A/N: Please remember that I will not update this for a while. I plan to come back to it, but I have stories I need to work on more urgently. Enjoy the chapter!
"Good evening," said Tsuna warily. All his guardians stared at him, and only years of training kept Tsuna from squirming.
"Good evening, Tsuna," said Takeshi. The rain guardian grinned, but the strange look twisted the grin into something less genuine. "Did anything interesting happen today?"

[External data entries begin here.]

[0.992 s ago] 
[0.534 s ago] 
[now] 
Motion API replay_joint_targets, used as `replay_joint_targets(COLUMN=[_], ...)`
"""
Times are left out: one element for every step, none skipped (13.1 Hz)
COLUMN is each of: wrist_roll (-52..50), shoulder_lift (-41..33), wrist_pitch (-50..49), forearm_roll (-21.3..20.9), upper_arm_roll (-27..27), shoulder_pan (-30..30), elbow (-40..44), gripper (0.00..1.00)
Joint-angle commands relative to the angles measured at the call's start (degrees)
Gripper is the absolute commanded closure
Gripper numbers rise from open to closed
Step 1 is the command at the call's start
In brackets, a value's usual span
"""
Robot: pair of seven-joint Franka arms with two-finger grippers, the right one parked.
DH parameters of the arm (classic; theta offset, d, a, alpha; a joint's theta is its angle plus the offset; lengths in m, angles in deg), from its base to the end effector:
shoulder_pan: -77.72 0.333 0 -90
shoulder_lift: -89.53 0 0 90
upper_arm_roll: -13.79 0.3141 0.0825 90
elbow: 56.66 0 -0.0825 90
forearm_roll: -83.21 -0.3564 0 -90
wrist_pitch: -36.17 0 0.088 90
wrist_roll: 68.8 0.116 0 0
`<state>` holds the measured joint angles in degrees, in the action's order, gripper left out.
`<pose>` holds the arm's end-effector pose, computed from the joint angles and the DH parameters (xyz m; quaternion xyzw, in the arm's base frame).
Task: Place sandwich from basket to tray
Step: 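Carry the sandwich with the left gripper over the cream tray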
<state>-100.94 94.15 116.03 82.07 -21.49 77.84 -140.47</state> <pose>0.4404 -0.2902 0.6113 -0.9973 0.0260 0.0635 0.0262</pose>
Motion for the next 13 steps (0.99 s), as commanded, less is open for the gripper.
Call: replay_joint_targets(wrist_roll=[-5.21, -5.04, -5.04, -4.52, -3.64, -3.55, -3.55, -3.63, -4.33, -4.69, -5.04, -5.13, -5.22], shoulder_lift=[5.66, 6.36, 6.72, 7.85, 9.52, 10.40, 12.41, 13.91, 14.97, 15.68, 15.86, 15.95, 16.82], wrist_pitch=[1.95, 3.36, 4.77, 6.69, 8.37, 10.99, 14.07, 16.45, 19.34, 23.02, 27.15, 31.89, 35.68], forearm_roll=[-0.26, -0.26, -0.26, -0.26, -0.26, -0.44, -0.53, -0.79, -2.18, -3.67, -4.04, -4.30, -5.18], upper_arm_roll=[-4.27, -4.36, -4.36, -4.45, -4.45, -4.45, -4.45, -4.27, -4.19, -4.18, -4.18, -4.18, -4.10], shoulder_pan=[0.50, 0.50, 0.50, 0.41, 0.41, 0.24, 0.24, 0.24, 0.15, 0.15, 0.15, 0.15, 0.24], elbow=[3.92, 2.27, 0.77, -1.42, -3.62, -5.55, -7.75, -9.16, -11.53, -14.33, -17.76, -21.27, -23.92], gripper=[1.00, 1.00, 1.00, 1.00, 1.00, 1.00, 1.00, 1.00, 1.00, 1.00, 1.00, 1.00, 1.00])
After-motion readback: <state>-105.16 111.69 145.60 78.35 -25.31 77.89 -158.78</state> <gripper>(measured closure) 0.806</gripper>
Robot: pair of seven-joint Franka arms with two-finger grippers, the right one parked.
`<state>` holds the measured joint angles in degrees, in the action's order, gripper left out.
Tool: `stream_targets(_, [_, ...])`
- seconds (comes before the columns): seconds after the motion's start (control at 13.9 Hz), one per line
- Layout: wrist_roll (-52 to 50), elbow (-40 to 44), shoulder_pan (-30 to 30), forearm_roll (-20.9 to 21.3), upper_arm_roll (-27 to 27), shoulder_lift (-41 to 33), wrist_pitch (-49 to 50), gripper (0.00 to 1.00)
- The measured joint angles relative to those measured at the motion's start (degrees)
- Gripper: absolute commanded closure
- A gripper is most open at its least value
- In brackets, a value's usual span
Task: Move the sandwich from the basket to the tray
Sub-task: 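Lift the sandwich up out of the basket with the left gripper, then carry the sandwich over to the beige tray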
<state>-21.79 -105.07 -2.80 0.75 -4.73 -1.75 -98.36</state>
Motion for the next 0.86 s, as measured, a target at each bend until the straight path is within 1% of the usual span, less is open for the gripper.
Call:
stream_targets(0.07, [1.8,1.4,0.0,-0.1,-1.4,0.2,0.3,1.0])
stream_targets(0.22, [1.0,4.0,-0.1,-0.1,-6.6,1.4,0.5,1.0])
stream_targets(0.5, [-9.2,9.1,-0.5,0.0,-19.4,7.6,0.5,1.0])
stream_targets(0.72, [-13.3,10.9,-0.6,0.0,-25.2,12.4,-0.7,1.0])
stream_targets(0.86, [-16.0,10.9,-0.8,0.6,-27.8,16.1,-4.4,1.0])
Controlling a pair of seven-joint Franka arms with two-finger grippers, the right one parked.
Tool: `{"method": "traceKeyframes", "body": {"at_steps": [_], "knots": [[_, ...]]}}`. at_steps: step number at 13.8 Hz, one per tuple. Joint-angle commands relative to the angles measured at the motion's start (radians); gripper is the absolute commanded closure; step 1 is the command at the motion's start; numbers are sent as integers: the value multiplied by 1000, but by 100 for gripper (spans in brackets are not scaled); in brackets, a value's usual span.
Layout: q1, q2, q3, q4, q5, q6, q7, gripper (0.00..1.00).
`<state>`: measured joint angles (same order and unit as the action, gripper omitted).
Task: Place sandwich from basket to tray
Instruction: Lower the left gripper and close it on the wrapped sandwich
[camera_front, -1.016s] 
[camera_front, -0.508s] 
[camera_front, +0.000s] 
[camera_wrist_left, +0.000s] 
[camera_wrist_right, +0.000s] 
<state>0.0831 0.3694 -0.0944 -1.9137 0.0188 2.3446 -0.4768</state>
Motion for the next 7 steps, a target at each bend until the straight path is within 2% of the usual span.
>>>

"I finished all my paperwork," said Tsuna as casually as possible. "But I probably have some more when I get back."
"Is it true?" asked Lambo. His green eyes were wet around the edges and shone with betrayal. "Tsuna-nii…Did you really them alone?"
"Leave who alone?" asked Tsuna, getting a very bad feeling.
"Maa, I'm sure that Tsuna has a good explanation," said Takeshi. Why did his hazel eyes seem sharper than usual. "Right, Tsuna?"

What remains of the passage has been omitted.